Your OB/GYN Said What? Horror Stories From The Other End Of The Examination Table
Any woman can tell you that visits to the gynecologist can be - how to put this? - challenging to one's sense of modesty. You have not known examination room embarrassment until you have had an ob/gyn advise you on comfortable sexual positions in late pregnancy while probing your parts to see whether or not you're dilated, or had an obstetrical resident stitch his finger to those same parts (true story) while repairing a tear and announce it loudly to the entire room. That is, I thought that that was the sine qua non of examination room embarrassment, until I read some of the stories at My OB Said What?
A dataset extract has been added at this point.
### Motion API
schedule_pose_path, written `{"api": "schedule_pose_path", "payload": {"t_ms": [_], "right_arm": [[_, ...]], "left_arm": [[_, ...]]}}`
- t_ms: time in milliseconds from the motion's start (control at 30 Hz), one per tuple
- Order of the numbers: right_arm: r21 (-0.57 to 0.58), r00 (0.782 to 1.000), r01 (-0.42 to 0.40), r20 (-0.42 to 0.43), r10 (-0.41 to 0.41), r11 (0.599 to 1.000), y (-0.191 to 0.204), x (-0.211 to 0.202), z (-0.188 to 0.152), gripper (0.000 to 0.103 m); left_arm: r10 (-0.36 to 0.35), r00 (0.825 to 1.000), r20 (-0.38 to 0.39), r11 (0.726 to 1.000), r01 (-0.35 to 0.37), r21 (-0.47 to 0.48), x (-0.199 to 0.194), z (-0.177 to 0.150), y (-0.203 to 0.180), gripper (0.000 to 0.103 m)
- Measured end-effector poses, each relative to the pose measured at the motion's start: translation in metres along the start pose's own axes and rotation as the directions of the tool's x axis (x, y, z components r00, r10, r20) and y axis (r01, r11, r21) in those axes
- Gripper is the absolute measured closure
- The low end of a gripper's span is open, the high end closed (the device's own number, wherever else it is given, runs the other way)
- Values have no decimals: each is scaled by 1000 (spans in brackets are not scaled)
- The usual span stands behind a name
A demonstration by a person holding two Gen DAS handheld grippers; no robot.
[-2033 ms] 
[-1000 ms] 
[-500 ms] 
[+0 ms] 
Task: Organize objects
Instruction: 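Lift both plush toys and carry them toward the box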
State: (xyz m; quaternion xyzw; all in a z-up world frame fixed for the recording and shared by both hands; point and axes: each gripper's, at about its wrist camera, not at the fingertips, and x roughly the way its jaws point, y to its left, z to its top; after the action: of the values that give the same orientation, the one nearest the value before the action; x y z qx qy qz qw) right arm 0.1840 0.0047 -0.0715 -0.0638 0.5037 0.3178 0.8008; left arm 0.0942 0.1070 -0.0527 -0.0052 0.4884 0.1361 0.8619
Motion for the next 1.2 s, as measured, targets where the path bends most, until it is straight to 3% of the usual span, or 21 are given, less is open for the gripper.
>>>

Because, seriously: those OBs said WHAT?
“Oh, honey, you never *really* know who the father is.” – Nurse to mother who refused RhoGam because her husband was also Rh-.
“Gone are the good old days when you gals would be all shaved up for us before we got in here, miss those days!” -OB to mother during the repair of her tear after birth.
“Oh why do you torture yourself? You should have just gotten an epidural! No one who has a natural birth wants to have another one afterwards.” -OB to mother while she was pushing her baby out non-medicated.
And my personal favorite:
“I’m pretty sure your partner is bigger than this, don’t worry.” – OB to mother who expressed concern when seeing the transducer that is used for a transvaginal ultrasound.
I laughed when I read some of these. But I laugh from the comfortable vantage point of a woman who has delivered two children and who has left behind her own discomfiting experiences with OB/GYNs and other medical professionals (one almost wants to put 'professional' in air quotes) who attend to the business of birth.
The fact is, when I was the woman going through those experiences, they were sometimes upsetting. The aforementioned finger-stitched-to-parts announcement - which, yes, really happened - for example. Or my doctor telling me that she couldn't even describe to me how badly my parts were mangled by the birth (the one involving the stitching disaster) of my son, and could she draw a picture instead? Or the time that I went to the hospital, convinced (wrongly, as it happened) that I had gone into labor, and a resident took one look at my file with all of its references to partum and post-partum depression and said "maybe we should talk about your psychiatric treatment, and consider whether you're really here because of labor or because of your anxiety disorder?"
The first two of those experiences were just discomfiting. The third almost put me off ever going to the hospital again. In fact, I was so nervous about going to the hospital after being chastised - as I heard it - for being a crazy lady that I put it off when labor hit and almost gave birth at the side of the freeway. Those minutes that I hesitated, it turned out, might have been better spent getting to the hospital so that my baby could be delivered safely and so that I could be stitched up in such a way that didn't end up with fingers sewn to parts. There are, I'm guessing, similar stories for many of these women who found themselves humiliated or shocked or insulted by the words of an insensitive doctor or nurse: how many such women found themselves reluctant to go for ultrasounds or examinations, or who put off visits to specialists, or who felt nervous about going in for delivery? And how many such women simply felt dismissed or disregarded or disrespected, and carried that negativity with them?
Not all OB/GYNs - or residents or nurses or midwives or doulas (remind me, someday, to tell you my doula stories) or whomever - say silly or disrespectful or alarming things, of course. My own OB/GYN, who freaked me out on more than one occasion, is a wonderful doctor who is otherwise excellent, and I'm grateful to have had her. But it remains that enough women have had enough off-putting experiences to fuel a whole website, and that, I think, speaks to a problem. How we address it, I don't know, but I think that talking about it is a very good start, so that we can let each other know that we're aren't or weren't or won't be alone in these experiences, and that they are not about us, but, rather, about a medical establishment that might need to give some thought to how it treats women, and especially women having babies.